[[ MATERIAL SUPPLIED open ]]

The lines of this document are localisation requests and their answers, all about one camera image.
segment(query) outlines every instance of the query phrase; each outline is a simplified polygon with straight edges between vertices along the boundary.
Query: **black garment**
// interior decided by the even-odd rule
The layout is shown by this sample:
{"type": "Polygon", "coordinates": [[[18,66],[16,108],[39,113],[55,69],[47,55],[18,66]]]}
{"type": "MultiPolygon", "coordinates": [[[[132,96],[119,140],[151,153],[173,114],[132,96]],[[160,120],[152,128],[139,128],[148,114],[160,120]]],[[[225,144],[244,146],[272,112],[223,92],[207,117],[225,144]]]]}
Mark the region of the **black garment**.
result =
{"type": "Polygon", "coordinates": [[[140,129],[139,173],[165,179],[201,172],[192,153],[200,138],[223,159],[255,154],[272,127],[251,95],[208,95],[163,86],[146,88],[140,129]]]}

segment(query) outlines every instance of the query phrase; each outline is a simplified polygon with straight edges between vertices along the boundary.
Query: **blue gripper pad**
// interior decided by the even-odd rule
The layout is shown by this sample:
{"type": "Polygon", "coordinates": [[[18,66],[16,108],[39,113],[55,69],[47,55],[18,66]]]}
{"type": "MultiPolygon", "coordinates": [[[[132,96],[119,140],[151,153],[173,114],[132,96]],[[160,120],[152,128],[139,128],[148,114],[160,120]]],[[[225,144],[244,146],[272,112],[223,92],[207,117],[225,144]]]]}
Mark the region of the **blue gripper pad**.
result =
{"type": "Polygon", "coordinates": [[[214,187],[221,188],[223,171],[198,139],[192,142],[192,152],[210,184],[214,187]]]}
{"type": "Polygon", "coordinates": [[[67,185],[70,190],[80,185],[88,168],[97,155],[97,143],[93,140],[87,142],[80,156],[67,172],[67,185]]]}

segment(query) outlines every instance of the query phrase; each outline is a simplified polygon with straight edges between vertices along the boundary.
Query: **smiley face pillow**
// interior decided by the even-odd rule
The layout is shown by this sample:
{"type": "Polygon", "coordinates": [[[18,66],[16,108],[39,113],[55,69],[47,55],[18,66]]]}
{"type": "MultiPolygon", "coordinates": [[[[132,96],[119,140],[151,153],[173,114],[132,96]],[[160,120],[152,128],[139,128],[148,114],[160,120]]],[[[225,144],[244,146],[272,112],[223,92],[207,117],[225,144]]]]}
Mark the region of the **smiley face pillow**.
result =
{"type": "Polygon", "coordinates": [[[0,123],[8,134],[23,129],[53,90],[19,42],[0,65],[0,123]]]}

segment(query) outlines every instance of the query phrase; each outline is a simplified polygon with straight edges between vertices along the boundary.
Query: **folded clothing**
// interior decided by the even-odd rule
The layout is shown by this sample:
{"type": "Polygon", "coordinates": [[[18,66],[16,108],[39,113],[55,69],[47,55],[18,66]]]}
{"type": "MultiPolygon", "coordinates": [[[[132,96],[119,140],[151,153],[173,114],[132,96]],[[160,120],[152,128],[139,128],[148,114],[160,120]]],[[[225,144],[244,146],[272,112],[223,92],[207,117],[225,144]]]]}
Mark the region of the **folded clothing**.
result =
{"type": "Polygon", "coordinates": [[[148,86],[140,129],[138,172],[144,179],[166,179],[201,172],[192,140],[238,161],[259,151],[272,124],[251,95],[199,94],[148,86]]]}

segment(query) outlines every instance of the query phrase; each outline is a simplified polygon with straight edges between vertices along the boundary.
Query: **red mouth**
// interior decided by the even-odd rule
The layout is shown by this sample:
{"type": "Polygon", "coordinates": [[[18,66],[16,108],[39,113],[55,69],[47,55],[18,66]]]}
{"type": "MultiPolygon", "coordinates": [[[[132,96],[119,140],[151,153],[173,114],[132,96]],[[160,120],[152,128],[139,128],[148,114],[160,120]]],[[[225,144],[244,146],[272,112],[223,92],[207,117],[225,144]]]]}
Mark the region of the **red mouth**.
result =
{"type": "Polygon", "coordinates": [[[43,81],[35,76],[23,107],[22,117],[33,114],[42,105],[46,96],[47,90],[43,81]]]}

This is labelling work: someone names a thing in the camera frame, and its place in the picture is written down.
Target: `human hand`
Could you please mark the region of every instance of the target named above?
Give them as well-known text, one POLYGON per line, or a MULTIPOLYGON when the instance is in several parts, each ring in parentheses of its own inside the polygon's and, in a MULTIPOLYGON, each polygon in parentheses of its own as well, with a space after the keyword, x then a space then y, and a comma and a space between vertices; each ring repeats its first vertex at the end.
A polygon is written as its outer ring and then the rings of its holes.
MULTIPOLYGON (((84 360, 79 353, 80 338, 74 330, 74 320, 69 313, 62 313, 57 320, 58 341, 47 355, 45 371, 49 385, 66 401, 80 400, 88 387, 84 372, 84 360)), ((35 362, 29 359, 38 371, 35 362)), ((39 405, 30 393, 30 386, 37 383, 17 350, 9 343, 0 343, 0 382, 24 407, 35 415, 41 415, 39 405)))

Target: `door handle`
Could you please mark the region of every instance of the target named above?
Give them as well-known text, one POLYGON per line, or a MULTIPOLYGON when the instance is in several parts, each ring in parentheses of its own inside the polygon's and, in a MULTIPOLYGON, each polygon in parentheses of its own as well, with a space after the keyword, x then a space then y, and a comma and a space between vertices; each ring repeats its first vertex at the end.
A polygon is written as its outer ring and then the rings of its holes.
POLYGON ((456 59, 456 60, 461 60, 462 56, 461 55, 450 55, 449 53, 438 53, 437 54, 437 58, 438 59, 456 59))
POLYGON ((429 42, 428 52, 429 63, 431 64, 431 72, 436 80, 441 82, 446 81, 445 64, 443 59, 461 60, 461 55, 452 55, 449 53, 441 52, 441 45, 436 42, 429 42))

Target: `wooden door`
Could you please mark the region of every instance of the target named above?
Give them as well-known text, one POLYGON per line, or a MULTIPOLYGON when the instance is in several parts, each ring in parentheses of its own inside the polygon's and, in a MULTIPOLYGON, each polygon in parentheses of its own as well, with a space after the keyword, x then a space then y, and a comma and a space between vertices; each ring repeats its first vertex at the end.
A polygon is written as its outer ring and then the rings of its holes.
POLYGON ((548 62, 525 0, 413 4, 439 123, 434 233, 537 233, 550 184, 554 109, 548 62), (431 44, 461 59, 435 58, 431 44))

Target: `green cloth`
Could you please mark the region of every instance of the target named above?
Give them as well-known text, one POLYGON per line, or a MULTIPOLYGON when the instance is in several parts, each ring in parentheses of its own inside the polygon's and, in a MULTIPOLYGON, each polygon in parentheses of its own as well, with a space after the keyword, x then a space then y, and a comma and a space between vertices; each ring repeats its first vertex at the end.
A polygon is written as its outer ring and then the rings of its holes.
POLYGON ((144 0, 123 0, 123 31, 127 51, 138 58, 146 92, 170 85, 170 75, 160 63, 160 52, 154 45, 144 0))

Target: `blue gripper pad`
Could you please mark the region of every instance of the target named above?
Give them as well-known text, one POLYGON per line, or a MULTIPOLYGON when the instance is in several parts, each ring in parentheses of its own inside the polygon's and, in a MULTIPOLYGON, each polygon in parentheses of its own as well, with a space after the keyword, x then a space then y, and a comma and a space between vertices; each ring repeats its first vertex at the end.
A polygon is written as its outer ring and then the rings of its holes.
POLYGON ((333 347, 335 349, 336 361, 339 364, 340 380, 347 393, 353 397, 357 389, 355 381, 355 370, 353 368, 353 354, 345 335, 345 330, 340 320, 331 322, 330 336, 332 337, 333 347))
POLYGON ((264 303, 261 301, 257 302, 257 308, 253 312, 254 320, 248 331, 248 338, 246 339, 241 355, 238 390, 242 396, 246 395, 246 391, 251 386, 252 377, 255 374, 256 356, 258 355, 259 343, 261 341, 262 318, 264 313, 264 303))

[[ MATERIAL SUPPLIED closed ]]

* YOUR TASK
Reproduce the material. Keep every word as written.

* OUTPUT FOR THIS EXERCISE
The lines of this document are localisation requests and their answers, all about one camera image.
segment(query) outlines every instance of the query phrase; each outline is a simplified polygon with straight edges between vertices along the boundary.
Query: **black garment**
// interior decided by the even-odd rule
The layout is shown by this sample:
{"type": "Polygon", "coordinates": [[[18,66],[16,108],[39,113],[55,69],[47,55],[18,66]]]}
{"type": "MultiPolygon", "coordinates": [[[[132,96],[119,140],[151,153],[173,114],[132,96]],[[160,120],[152,128],[139,128],[148,114],[160,120]]],[[[225,144],[244,146],[272,112],[223,92],[207,117],[225,144]]]]}
Mark the region of the **black garment**.
result =
{"type": "Polygon", "coordinates": [[[140,129],[139,173],[165,179],[201,172],[192,153],[200,138],[223,159],[255,154],[272,127],[251,95],[208,95],[163,86],[146,88],[140,129]]]}

segment(query) outlines every instance of the query phrase; each outline is a simplified polygon with straight edges between vertices along the boundary.
Query: **blue gripper pad**
// interior decided by the even-odd rule
The layout is shown by this sample:
{"type": "Polygon", "coordinates": [[[18,66],[16,108],[39,113],[55,69],[47,55],[18,66]]]}
{"type": "MultiPolygon", "coordinates": [[[[132,96],[119,140],[151,153],[173,114],[132,96]],[[160,120],[152,128],[139,128],[148,114],[160,120]]],[[[225,144],[244,146],[272,112],[223,92],[207,117],[225,144]]]]}
Mark the region of the **blue gripper pad**.
result =
{"type": "Polygon", "coordinates": [[[214,187],[221,188],[223,171],[198,139],[192,142],[192,152],[210,184],[214,187]]]}
{"type": "Polygon", "coordinates": [[[67,185],[70,190],[80,185],[88,168],[97,155],[97,143],[93,140],[87,142],[80,156],[67,172],[67,185]]]}

segment(query) outlines every instance of the query phrase; each outline is a simplified polygon with straight edges between vertices along the boundary.
Query: **smiley face pillow**
// interior decided by the even-odd rule
The layout is shown by this sample:
{"type": "Polygon", "coordinates": [[[18,66],[16,108],[39,113],[55,69],[47,55],[18,66]]]}
{"type": "MultiPolygon", "coordinates": [[[[132,96],[119,140],[151,153],[173,114],[132,96]],[[160,120],[152,128],[139,128],[148,114],[160,120]]],[[[225,144],[244,146],[272,112],[223,92],[207,117],[225,144]]]]}
Mark the region of the **smiley face pillow**.
result =
{"type": "Polygon", "coordinates": [[[0,123],[8,134],[23,129],[53,90],[19,42],[0,65],[0,123]]]}

segment(query) outlines every instance of the query phrase; each outline is a simplified polygon with straight edges between vertices along the boundary.
Query: **folded clothing**
// interior decided by the even-odd rule
The layout is shown by this sample:
{"type": "Polygon", "coordinates": [[[18,66],[16,108],[39,113],[55,69],[47,55],[18,66]]]}
{"type": "MultiPolygon", "coordinates": [[[[132,96],[119,140],[151,153],[173,114],[132,96]],[[160,120],[152,128],[139,128],[148,114],[160,120]]],[[[225,144],[244,146],[272,112],[223,92],[207,117],[225,144]]]]}
Mark the region of the **folded clothing**.
result =
{"type": "Polygon", "coordinates": [[[148,86],[140,129],[138,172],[144,179],[166,179],[201,172],[192,140],[238,161],[259,151],[272,124],[251,95],[199,94],[148,86]]]}

segment(query) outlines every instance of the query phrase; each outline is a simplified polygon with straight edges between vertices along the boundary.
Query: **red mouth**
// interior decided by the even-odd rule
The layout is shown by this sample:
{"type": "Polygon", "coordinates": [[[18,66],[16,108],[39,113],[55,69],[47,55],[18,66]]]}
{"type": "MultiPolygon", "coordinates": [[[[132,96],[119,140],[151,153],[173,114],[132,96]],[[160,120],[152,128],[139,128],[148,114],[160,120]]],[[[225,144],[244,146],[272,112],[223,92],[207,117],[225,144]]]]}
Mark the region of the **red mouth**.
result =
{"type": "Polygon", "coordinates": [[[43,81],[35,76],[23,107],[22,117],[33,114],[42,105],[46,96],[47,90],[43,81]]]}

This is labelling work: someone names a thing in the camera frame, and its place in the picture is written down.
Target: `human hand`
Could you please mark the region of every instance of the target named above?
Give them as well-known text, one POLYGON per line, or a MULTIPOLYGON when the instance is in several parts, each ring in parentheses of its own inside the polygon's and, in a MULTIPOLYGON, each polygon in parentheses of its own as well, with a space after the keyword, x then a space then y, and a comma and a space between vertices; each ring repeats its first vertex at the end.
A polygon is written as its outer ring and then the rings of its holes.
MULTIPOLYGON (((84 360, 79 353, 80 338, 74 330, 74 320, 69 313, 62 313, 57 320, 58 341, 47 355, 45 371, 49 385, 66 401, 80 400, 88 387, 84 372, 84 360)), ((35 362, 29 359, 38 371, 35 362)), ((39 405, 30 393, 30 386, 37 383, 17 350, 9 343, 0 343, 0 382, 24 407, 35 415, 41 415, 39 405)))

Target: `door handle`
Could you please mark the region of every instance of the target named above?
Give them as well-known text, one POLYGON per line, or a MULTIPOLYGON when the instance is in several parts, each ring in parentheses of its own inside the polygon's and, in a MULTIPOLYGON, each polygon in parentheses of its own as well, with a space after the keyword, x then a space then y, and a comma and a space between vertices; each ring repeats its first vertex at the end.
A polygon is written as its outer ring and then the rings of its holes.
POLYGON ((456 59, 456 60, 461 60, 462 56, 461 55, 450 55, 449 53, 438 53, 437 54, 437 58, 438 59, 456 59))
POLYGON ((429 42, 428 52, 429 63, 431 64, 431 72, 436 80, 441 82, 446 81, 445 64, 443 59, 461 60, 461 55, 452 55, 449 53, 441 52, 441 45, 436 42, 429 42))

Target: `wooden door`
Could you please mark the region of every instance of the target named above?
Give them as well-known text, one POLYGON per line, or a MULTIPOLYGON when the instance is in several parts, each ring in parentheses of its own inside the polygon's and, in a MULTIPOLYGON, each polygon in parentheses of its own as well, with a space after the keyword, x then a space then y, and a comma and a space between vertices; each ring repeats its first vertex at the end.
A polygon is written as its outer ring and then the rings of its holes.
POLYGON ((548 62, 525 0, 413 4, 439 123, 434 233, 537 233, 550 184, 554 109, 548 62), (431 44, 461 59, 435 58, 431 44))

Target: `green cloth`
Could you please mark the region of every instance of the target named above?
Give them as well-known text, one POLYGON per line, or a MULTIPOLYGON when the instance is in several parts, each ring in parentheses of its own inside the polygon's and, in a MULTIPOLYGON, each polygon in parentheses of its own as well, with a space after the keyword, x then a space then y, and a comma and a space between vertices; each ring repeats its first vertex at the end.
A polygon is written as its outer ring and then the rings of its holes.
POLYGON ((144 0, 123 0, 123 31, 127 51, 138 58, 146 92, 170 85, 170 75, 160 63, 160 52, 154 45, 144 0))

Target: `blue gripper pad`
Could you please mark the region of every instance of the target named above?
Give them as well-known text, one POLYGON per line, or a MULTIPOLYGON when the instance is in several parts, each ring in parentheses of its own inside the polygon's and, in a MULTIPOLYGON, each polygon in parentheses of its own as well, with a space after the keyword, x then a space then y, and a comma and a space between vertices; each ring repeats its first vertex at the end.
A polygon is written as its outer ring and then the rings of its holes.
POLYGON ((333 347, 335 349, 336 361, 339 364, 340 380, 347 393, 353 397, 357 389, 355 381, 355 370, 353 368, 353 354, 345 335, 345 330, 340 320, 331 322, 330 336, 332 337, 333 347))
POLYGON ((264 303, 261 301, 257 302, 257 308, 253 312, 254 320, 248 331, 248 338, 246 339, 241 355, 238 390, 242 396, 246 395, 246 391, 251 386, 252 377, 255 374, 256 356, 258 355, 259 343, 261 341, 262 318, 264 313, 264 303))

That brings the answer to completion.